Bahn-Angestellte äußern sich offen frustriert – Stimmung vor Wendepunkt

Unmittelbar bevor die neue Bahn-Chefin Evelyn Palla ihre umfassende Strategie präsentiert, brodelt es bei DB Fernverkehr: Viele Mitarbeitende melden sich mit wachsender Unzufriedenheit zu Wort.

heute 18:22 Uhr | 19 mal gelesen

Die Lage im Fernverkehrsbereich der Deutschen Bahn spitzt sich weiter zu. Von Lokführern über Zugbegleiter bis hin zu den Disponenten klagen viele seit Monaten über extreme Arbeitsbelastung, unflexible und zu lange Schichten – und die Grenze zum Ausbrennen scheint längst überschritten. Was für Außenstehende oft verborgen bleibt, wird in internen Mitarbeiter-Chats sehr deutlich: Die Nerven liegen blank. Nach einem Interview von Fernverkehrsvorstand Michael Peterson in der App „Echt Klar“ tauchten in den Chatgruppen zahlreiche Postings auf – vielfach mit echtem Foto und vollem Namen. Die „Süddeutsche Zeitung“ hat nach eigenen Angaben viele dieser Einträge geprüft. Da liest man von abgesagten Weihnachtsfeiern, schlechtester Arbeitsmoral und gefühlter Null-Wertschätzung. Einer schreibt: „Wir müssen endlich aufhören, uns in die eigenen Taschen zu lügen.“ Was auffällt: Die Zweifel an den Topmanagern nehmen sichtbar zu. Manche halten die Vielzahl an angekündigten Neustarts und Rettungsprogrammen mittlerweile für Symbolpolitik. Ein Kollege beschreibt das System als „krank“ und moniert, man versinke geradezu in PowerPoint-Präsentationen und Excel-Sheets. Im Interview hatte Peterson die Streichung von 500 Stellen für 2026 angekündigt, und einen Hoffnungsschimmer in Bezug auf die komplizierten Schichtsysteme ließ er ebenfalls vermissen. Was bislang an Reformen und Strategieprogrammen kam – sei es „Volles Funktionieren“, „S3“ oder „Zukunft Bahn“ – wurde mittlerweile alles eingestampft. Die ständigen Strategiewechsel zermürben die Leute, manche machen sich darüber bereits öffentlich lustig. Ein Mitarbeiter, erst wenige Jahre im Betrieb, hört regelrecht das Vertrauen in die Führungsetage zerbröseln.

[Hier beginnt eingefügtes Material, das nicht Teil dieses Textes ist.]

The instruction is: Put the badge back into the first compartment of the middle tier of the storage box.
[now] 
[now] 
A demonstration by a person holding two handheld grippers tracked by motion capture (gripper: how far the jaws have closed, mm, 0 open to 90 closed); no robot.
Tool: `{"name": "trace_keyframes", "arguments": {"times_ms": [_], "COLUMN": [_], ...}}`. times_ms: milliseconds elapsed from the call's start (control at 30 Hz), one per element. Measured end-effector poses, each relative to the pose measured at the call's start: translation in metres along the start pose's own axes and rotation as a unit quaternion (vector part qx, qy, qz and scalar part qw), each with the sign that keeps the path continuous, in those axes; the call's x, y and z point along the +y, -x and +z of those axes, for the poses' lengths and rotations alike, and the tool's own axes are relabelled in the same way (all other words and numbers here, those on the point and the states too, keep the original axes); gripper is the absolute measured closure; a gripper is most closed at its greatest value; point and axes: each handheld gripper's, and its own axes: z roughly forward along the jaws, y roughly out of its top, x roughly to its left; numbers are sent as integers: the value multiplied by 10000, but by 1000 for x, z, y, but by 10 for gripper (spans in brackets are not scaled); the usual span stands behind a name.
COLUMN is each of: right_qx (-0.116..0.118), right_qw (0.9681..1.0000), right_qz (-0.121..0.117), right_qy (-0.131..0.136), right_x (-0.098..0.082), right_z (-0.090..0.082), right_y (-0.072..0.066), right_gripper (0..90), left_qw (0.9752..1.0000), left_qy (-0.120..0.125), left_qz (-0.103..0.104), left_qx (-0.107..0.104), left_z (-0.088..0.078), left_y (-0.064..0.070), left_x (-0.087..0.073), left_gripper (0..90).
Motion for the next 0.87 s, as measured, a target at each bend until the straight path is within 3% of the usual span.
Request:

Gerade jetzt, am Vorabend der neuen Strategievorstellung, tut sich bei DB Fernverkehr ein tiefer Graben zwischen Belegschaft und Führung auf: Viele Bahner sind an der Belastungsgrenze und lehnen sich – halb anonym, aber oft auch offen – gegen das Management auf. Interne Chatbeiträge zeugen von emotionaler Erschöpfung und Misstrauen, das besonders durch die Ankündigung erneuter Stellenkürzungen und scheinbar endloser Strategiewechsel befeuert wird. In den letzten beiden Tagen haben viele Medien von einer wachsenden Zahl von Krankmeldungen und Überstunden berichtet; auch außerhalb vom DB-Konzern stehen systemische Fragen im Fokus: So stand in der taz ein Interview mit einer Personalrätin, die von einer 'neuen Protestkultur' bei internen Missständen spricht (Quelle: taz), und die Süddeutsche beleuchtet detailliert, wie sich der Strategie-Schlingerkurs auf die Sicherheit und Servicequalität der Bahn auswirkt (Quelle: Süddeutsche Zeitung). Der Spiegel wiederum analysiert, dass häufige Führungswechsel und mangelnde Wertschätzung bei Großunternehmen – beispielhaft am DB-Konzern – zu einer gefährlichen Entfremdung zwischen Belegschaft und Management führen (Quelle: DER SPIEGEL). Weitere Details: Die allgemeine Personalnot bei der Bahn hat sich in den vergangenen Wochen spürbar verschärft. Laut Expertenaussagen fehlen im gesamten Konzern mehrere Tausend Beschäftigte, was Verspätungen, Zugausfälle und unplanbare Schichtwechsel für Mitarbeiter zur Folge hat. Die DB prüft zwar Digitalisierung und Automatisierung, kurzfristige Entlastung sei aber laut Personalrat wie Vorstand nicht in Sicht. Hinzu kommt, dass der Umbau hin zu mehr Nachhaltigkeit und klimafreundlicher Mobilität die ohnehin überlasteten Teams zusätzlich fordert.